Creating an HTML Packager

November 01, 2018 • from Maui, Hawaii

On this page:

As some of you probably know I've been building out my Markdown Editor, Markdown Monster with many enhancements around the process of Markdown editing. One task that many users perform is - not surprisingly - to turn the edited Markdown into HTML output of some sort that can later be read on its own without a previewer. One question that comes up frequently is:

How do I save my Markdown as HTML including all of its styling and formatting so I can view it later offline?

In this post I discuss a tool that packages HTML into self-contained HTML packages. This is roughly the same behavior as what most browsers with Save as HTML, but as a standalone feature that can be integrated into an application or scripted from the command line.

You can find Westwind.HtmlPackager on:

I didn't find any pre-existing library that matched my needs for this task, so I created one that I'll discuss here. The library includes a .NET Standard library and a Windows console app (for now) that lets you automate the process via scripts.

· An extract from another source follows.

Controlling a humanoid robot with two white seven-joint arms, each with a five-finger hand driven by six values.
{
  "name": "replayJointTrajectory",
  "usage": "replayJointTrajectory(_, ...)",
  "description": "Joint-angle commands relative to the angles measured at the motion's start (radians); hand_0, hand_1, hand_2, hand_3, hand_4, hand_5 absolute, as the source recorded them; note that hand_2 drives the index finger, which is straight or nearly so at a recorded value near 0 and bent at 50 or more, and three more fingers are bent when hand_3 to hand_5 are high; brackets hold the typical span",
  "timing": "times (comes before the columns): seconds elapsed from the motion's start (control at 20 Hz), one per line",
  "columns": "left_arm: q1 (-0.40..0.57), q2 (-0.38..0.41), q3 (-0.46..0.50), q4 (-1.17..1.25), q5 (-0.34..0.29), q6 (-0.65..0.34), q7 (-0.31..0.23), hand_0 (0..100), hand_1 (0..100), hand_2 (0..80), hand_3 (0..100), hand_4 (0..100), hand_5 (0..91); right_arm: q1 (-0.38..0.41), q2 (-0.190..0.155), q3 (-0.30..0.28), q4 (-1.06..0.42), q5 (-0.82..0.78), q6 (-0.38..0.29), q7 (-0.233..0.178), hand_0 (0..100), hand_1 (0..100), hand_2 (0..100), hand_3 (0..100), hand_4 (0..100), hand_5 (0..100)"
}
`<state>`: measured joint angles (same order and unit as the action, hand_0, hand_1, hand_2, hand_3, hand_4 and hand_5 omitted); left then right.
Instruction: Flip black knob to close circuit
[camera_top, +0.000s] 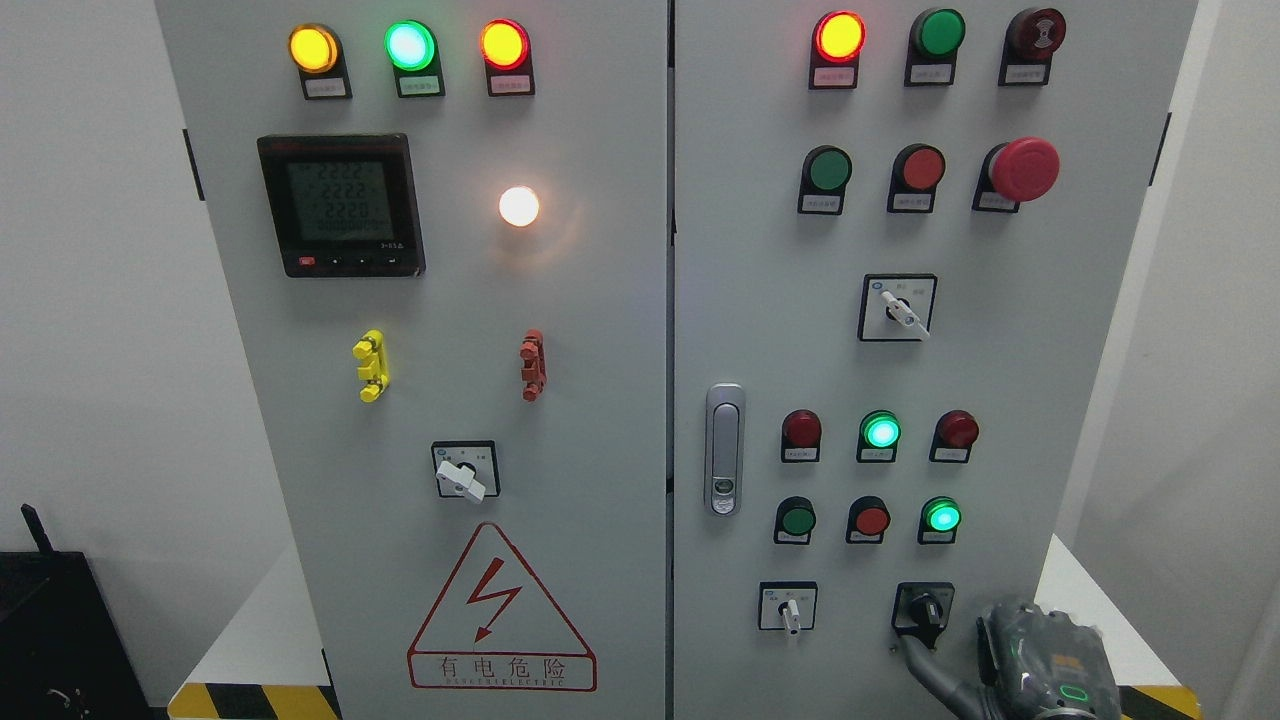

Both the library and the command line tool let you point at a URL or local HTML file and it'll pick up all the dependencies and create one of the following:

A single self-contained HTML file with all resources embedded
An HTML file with external dependencies dumped into a folder
A Zip file with the HTML file plus dependencies

These options are also available now in Markdown Monster via the Save As Html option from the File Menu:

Figure 1 - Save as HTML in Markdown Monster has a number of HTML packaging option

You can see the 3 options from the packaging library, as well as raw output.

Raw Markdown Output

Raw Output is very simple as it simply renders the Markdown and either dump it to a file on disk, or onto the clipboard. Markdown by itself produces only an HTML Fragment rather than a full blown HTML document natively, so raw output from Markdown is just a block of raw HTML without an HTML document header or any sort of styling associated with it.

Markdown and Styling

Styling of the Markdown HTML display is not determined by the Markdown itself, but the hosting HTML page into which the rendered HTML is embedded.

If you take raw Markdown output and render it as an HTML fragment and then display it in a browser the result usually is a pretty sad display of non-pretty HTML:

Figure 2 - raw Markdown output is unstyled and generally useless for display

It works but it's nothing like what you'd expect to see if you want to read the HTML document. In order for the HTML output to be useful it generally needs to be embedded into a host document that provides the overall page layout and styling.

For example, when you go to GitHub and you see a README.md file, GitHub actually renders the Markdown into an HTML page. What you see on GitHub is the rendered Markdown HTML embedded into GitHub's Web Chrome that makes up chrome of the HTML page. The Github page header, repository details etc isn't part of the Markdown - that is provided as part of the hosting application that embeds the rendered Markdown into the page.

Likewise in Markdown Monster the application previews Markdown as HTML in the Previewer by first rendering the Markdown into HTML, and then merging the raw HTML into a pre-designed preview template that provides the appropriate styling. In MM you can switch between a number of different templates, modify an existing one or create a new one. In all cases it's the template, not the rendered Markdown that determines the page styling of the rendered HTML output.

Figure 3 - HTML Preview in Markdown Monster is formatted via a host template

Raw output may be OK if you are just pasting the HTML output into an existing HTML page which BTW can be useful if you're editing large blocks of static HTML text.

But for any sort of display purposes you almost always want to merge the raw Markdown generated HTML into host document.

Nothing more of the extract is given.